ACTIVITY: Exactly how many lines of the data below include the string "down"? State the number and nothing more.
BEGIN DATA PROVIDED
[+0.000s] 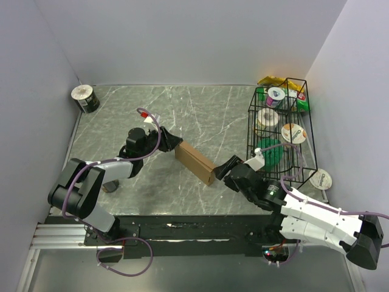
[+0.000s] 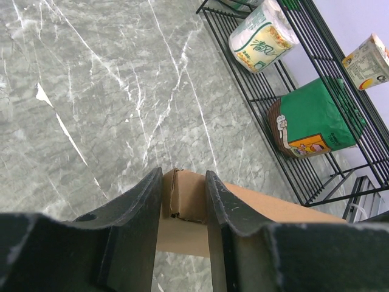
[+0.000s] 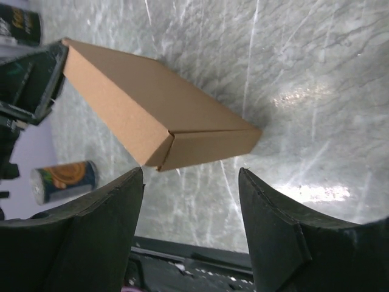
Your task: Fold the paper box
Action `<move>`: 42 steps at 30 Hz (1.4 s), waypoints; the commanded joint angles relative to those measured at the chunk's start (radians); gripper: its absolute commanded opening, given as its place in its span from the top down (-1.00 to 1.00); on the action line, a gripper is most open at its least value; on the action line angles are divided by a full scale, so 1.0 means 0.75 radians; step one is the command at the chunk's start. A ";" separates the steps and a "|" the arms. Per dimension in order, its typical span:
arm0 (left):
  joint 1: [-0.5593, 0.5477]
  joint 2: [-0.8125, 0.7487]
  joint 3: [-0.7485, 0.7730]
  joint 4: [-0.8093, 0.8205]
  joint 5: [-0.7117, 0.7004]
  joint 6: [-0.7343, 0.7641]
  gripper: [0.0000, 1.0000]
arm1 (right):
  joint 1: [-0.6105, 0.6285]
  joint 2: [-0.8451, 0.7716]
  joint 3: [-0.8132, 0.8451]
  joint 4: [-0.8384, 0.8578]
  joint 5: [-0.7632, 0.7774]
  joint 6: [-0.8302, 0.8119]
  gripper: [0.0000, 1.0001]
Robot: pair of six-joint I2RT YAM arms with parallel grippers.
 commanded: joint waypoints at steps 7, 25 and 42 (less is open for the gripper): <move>-0.014 0.027 -0.061 -0.200 -0.045 0.087 0.31 | -0.007 -0.013 -0.085 0.234 0.105 0.150 -0.32; -0.025 0.036 -0.053 -0.207 -0.051 0.095 0.32 | -0.003 0.066 -0.093 0.286 0.089 0.161 -0.15; -0.031 0.036 -0.053 -0.213 -0.068 0.101 0.32 | 0.038 0.179 -0.140 0.271 0.067 0.275 0.44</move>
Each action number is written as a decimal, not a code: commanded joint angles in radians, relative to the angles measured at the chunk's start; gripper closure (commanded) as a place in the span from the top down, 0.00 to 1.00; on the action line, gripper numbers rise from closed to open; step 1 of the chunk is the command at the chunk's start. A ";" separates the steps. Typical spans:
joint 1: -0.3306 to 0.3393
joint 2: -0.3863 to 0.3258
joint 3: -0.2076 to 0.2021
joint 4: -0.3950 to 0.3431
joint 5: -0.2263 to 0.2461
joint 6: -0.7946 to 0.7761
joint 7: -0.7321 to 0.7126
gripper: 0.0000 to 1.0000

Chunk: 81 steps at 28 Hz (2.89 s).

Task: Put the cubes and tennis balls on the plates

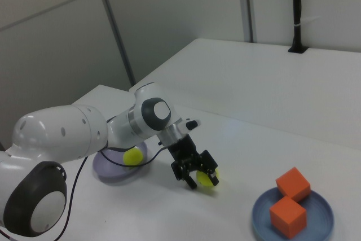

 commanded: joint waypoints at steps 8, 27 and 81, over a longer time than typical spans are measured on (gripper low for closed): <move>-0.025 0.018 -0.007 -0.010 -0.082 0.167 -0.011 0.45; 0.009 -0.051 0.167 0.070 -0.039 0.165 0.018 0.00; 0.101 -0.379 0.175 0.090 0.304 -0.170 -0.044 1.00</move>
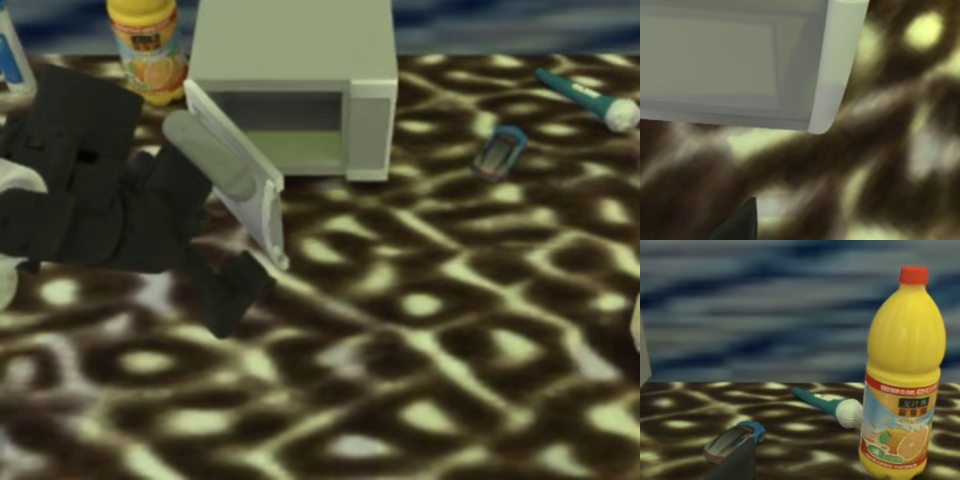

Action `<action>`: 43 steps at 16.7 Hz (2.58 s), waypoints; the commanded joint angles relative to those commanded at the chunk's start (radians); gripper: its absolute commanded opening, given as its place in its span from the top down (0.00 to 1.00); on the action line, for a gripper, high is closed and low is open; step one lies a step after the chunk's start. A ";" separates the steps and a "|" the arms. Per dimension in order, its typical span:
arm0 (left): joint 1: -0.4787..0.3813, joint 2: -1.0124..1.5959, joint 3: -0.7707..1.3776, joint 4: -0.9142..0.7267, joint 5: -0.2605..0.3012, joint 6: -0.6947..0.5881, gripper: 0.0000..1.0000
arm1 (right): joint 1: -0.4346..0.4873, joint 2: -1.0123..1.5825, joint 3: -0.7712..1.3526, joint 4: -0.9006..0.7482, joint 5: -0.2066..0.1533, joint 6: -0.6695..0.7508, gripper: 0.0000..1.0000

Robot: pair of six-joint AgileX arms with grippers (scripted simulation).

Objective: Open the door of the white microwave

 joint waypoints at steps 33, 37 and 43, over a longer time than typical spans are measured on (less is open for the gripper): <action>-0.268 0.859 1.717 -1.428 -0.605 -1.658 0.00 | 0.000 0.000 0.000 0.000 0.000 0.000 0.00; -0.260 0.859 1.693 -1.399 -0.604 -1.650 0.00 | 0.000 0.000 0.000 0.000 0.000 0.000 0.00; -0.232 0.804 1.436 -1.193 -0.603 -1.621 0.00 | 0.000 0.000 0.000 0.000 0.000 0.000 0.00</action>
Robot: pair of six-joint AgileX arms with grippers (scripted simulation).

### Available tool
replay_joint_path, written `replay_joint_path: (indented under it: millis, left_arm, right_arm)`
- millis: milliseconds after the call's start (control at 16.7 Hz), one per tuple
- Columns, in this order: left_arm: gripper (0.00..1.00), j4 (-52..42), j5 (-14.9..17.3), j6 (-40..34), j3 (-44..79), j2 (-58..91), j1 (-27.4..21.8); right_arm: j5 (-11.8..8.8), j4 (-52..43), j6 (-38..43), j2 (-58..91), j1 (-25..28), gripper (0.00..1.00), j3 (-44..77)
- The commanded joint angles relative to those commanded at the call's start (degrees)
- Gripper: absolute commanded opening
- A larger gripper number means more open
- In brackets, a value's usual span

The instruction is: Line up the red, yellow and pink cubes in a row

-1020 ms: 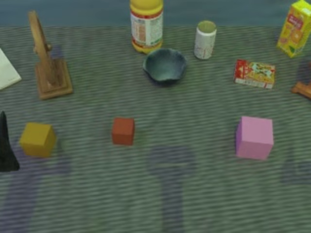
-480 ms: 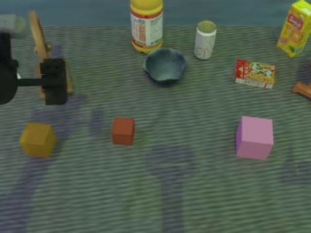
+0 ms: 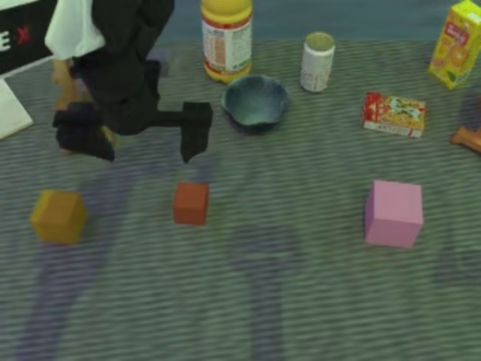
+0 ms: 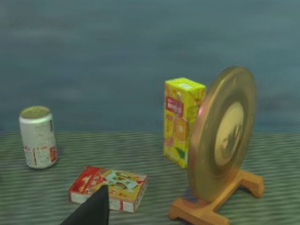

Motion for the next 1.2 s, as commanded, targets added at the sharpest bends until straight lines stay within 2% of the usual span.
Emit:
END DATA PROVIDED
ANSWER BOX: 3